■ **Brief**:
From the entries below, transcribe exactly the lines between the line holding "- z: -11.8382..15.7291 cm" and the line holding "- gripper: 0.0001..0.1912", inclusive; skip all other lines.

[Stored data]
____
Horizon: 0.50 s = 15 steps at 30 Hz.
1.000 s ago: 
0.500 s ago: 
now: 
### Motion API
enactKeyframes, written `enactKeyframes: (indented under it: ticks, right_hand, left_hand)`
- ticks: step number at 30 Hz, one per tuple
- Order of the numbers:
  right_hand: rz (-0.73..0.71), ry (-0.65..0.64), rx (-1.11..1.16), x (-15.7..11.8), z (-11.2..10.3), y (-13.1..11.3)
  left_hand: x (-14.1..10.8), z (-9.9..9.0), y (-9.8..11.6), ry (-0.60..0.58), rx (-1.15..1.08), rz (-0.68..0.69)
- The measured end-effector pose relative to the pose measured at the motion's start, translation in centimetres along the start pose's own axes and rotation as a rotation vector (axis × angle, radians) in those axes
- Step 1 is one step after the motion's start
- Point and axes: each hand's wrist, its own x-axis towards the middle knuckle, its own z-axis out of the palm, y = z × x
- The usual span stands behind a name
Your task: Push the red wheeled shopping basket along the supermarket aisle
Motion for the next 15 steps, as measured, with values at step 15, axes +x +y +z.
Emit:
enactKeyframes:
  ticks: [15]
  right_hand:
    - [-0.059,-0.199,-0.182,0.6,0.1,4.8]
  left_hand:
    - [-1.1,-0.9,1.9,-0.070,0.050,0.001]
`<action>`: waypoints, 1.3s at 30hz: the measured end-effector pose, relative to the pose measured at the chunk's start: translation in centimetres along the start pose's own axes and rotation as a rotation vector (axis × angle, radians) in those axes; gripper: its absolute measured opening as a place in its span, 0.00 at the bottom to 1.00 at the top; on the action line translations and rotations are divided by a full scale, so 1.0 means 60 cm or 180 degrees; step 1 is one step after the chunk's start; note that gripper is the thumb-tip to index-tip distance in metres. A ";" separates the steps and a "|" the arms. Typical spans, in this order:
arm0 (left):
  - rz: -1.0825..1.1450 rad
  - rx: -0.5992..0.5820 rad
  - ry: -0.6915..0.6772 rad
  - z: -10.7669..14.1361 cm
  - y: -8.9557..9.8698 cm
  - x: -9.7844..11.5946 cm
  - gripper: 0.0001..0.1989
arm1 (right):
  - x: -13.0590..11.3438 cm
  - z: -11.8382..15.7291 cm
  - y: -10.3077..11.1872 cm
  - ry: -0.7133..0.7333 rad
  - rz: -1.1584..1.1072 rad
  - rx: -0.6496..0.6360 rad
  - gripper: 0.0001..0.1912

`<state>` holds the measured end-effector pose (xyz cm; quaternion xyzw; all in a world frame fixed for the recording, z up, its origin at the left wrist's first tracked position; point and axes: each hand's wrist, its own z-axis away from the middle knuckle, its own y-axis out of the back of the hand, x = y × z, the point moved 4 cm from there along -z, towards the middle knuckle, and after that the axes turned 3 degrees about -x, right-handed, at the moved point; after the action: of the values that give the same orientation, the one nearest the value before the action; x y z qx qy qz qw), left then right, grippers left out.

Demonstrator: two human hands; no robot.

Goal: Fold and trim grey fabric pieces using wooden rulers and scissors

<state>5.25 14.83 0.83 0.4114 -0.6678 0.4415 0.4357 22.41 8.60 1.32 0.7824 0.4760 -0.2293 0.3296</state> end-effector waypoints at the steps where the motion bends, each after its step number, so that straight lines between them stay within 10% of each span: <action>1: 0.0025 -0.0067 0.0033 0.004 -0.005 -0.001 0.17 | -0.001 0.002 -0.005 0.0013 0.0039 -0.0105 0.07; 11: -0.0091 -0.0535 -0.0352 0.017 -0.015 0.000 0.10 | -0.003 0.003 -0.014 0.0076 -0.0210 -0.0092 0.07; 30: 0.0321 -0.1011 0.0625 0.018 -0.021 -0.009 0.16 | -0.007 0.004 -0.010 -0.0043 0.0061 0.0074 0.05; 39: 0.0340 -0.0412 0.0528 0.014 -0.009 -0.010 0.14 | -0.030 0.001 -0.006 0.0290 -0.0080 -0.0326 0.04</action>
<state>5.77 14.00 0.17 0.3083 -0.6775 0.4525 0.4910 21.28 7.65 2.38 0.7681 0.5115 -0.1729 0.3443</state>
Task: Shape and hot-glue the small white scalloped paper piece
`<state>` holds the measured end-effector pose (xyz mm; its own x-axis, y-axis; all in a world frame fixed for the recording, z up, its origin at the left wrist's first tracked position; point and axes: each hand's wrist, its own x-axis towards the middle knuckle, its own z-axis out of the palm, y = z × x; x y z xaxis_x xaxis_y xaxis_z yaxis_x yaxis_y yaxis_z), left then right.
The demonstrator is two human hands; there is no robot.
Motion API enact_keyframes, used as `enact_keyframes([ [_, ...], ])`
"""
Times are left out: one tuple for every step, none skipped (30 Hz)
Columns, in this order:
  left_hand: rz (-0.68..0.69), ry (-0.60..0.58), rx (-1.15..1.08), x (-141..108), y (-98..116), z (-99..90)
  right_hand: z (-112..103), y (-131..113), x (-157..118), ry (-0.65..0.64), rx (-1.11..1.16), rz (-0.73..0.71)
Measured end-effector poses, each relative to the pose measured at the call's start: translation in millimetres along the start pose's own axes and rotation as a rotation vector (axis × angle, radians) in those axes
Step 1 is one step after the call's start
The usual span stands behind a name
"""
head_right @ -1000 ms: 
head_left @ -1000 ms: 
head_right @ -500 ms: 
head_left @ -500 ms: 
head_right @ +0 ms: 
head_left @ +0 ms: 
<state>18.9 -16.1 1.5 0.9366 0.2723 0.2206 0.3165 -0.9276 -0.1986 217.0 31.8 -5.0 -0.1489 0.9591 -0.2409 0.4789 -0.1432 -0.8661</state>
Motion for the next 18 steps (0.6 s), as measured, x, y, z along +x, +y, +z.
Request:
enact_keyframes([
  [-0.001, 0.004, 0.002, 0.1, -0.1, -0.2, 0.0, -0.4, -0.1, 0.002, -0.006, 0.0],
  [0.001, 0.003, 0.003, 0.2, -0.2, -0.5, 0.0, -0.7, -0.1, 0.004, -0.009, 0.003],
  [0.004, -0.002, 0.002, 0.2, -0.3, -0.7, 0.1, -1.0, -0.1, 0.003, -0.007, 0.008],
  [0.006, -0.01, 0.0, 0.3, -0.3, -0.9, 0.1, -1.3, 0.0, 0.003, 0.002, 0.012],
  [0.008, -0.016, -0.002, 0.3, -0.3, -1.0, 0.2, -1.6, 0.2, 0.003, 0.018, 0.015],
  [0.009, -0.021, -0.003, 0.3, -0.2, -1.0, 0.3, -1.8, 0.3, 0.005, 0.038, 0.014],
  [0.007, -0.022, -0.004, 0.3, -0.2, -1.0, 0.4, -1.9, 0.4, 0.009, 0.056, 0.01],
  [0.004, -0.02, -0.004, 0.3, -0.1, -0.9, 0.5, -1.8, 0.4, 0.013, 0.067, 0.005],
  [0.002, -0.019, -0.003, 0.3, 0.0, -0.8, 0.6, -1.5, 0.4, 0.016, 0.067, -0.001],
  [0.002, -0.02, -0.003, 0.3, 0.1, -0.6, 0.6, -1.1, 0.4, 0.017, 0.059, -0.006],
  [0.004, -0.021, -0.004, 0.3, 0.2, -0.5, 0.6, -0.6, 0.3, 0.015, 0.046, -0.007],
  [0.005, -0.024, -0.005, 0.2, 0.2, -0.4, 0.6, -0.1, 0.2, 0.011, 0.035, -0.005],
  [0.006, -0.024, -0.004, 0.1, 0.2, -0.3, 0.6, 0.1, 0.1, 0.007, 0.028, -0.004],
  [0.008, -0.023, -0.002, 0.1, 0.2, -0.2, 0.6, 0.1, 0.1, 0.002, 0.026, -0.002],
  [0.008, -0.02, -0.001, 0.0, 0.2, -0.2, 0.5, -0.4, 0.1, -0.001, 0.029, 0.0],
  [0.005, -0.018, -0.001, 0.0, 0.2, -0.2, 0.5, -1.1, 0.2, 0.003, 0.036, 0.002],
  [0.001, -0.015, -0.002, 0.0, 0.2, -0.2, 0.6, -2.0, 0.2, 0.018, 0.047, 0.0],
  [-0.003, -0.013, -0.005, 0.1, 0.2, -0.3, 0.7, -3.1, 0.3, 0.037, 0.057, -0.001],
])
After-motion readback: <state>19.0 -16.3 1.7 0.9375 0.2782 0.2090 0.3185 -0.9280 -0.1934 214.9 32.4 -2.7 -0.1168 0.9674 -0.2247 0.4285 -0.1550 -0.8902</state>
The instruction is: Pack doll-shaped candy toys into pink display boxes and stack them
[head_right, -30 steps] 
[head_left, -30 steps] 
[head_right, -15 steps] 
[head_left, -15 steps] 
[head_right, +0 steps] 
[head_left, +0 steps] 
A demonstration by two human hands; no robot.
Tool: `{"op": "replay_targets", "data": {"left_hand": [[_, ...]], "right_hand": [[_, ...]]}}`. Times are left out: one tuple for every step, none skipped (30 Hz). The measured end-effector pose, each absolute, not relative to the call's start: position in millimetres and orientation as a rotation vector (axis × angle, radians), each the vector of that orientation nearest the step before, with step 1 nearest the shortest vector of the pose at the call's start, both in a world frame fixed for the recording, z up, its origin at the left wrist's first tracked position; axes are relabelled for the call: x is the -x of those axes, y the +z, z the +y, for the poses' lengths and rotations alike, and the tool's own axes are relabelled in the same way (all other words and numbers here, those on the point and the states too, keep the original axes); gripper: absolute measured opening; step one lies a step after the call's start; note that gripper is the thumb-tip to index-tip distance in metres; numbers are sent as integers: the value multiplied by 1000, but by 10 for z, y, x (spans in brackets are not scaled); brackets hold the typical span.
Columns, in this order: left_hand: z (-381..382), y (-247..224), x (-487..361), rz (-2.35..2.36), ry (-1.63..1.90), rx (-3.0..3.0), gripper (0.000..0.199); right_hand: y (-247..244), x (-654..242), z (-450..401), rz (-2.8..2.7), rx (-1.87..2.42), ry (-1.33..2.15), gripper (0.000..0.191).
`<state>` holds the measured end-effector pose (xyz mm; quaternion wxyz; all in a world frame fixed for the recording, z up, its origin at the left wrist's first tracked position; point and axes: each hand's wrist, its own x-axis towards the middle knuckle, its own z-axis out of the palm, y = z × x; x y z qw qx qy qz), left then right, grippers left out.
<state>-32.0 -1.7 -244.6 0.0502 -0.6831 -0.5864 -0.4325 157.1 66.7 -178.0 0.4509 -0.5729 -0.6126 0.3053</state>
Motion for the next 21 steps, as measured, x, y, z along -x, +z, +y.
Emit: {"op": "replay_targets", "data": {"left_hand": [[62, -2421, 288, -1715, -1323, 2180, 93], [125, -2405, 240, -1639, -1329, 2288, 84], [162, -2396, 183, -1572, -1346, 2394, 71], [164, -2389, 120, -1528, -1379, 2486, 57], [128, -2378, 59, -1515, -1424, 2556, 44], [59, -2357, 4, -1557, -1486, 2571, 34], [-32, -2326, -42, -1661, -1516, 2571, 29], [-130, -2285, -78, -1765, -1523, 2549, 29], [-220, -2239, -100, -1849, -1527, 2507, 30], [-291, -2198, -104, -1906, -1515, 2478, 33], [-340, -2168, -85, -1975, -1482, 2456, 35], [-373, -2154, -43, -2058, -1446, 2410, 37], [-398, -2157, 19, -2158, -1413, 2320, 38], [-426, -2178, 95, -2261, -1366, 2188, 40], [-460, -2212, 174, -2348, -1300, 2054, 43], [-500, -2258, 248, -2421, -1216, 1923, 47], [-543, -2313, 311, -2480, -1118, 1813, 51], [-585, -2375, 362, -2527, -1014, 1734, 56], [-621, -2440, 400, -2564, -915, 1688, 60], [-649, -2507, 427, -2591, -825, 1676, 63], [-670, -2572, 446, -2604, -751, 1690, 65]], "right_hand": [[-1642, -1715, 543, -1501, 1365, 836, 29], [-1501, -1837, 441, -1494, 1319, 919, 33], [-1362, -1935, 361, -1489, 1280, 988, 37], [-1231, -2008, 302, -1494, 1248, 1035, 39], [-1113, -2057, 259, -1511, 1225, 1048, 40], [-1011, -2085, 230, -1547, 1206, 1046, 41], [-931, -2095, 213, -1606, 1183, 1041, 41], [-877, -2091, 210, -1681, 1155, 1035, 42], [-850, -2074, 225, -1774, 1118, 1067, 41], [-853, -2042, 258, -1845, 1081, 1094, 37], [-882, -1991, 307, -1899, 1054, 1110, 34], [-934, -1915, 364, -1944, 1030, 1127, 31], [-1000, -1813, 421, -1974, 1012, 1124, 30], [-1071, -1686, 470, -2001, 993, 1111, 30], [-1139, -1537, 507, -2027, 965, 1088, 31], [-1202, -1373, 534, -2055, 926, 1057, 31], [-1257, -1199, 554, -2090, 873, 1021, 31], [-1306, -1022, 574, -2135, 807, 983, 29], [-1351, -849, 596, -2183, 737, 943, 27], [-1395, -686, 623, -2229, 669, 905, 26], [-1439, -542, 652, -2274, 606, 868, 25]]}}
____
■ **Solution below**:
  - z: -11.8382..15.7291 cm
  - y: -10.3077..11.1872 cm
  - ry: -0.7133..0.7333 rad
  - rz: -1.1584..1.1072 rad
  - rx: -0.6496..0.6360 rad
  - gripper: 0.0001..0.1912

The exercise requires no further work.